[EXERCISE BRIEF]
A faithful transcription of all the data, images excluded, is the required answer.

[Dataset entries]

• • •

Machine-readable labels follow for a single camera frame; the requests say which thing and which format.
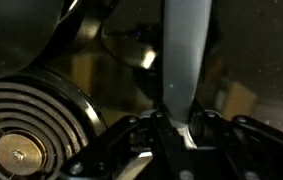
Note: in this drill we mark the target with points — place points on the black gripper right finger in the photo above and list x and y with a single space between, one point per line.
247 150

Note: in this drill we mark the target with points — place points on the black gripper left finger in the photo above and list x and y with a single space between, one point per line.
114 150

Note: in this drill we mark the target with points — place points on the black electric stove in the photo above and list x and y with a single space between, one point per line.
257 50

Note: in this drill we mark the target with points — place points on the black coil burner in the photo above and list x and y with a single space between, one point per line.
31 110

• • •

[YOUR SOLUTION]
Machine-readable labels follow for a single camera frame; the requests say which thing and which format.
Note: in this drill we mark the target with points — place points on the black gripper right finger in the photo above and list x and y with a single space between, one point per line.
247 150

Note: in this drill we mark the target with points — place points on the black gripper left finger in the photo above and list x and y with a single space between, one point per line.
114 150

Note: in this drill we mark the target with points — place points on the black electric stove in the photo above and list x and y with a single space between, one point per line.
257 50

Note: in this drill we mark the target with points — place points on the black coil burner in the photo above and list x and y with a single space between, one point per line.
31 110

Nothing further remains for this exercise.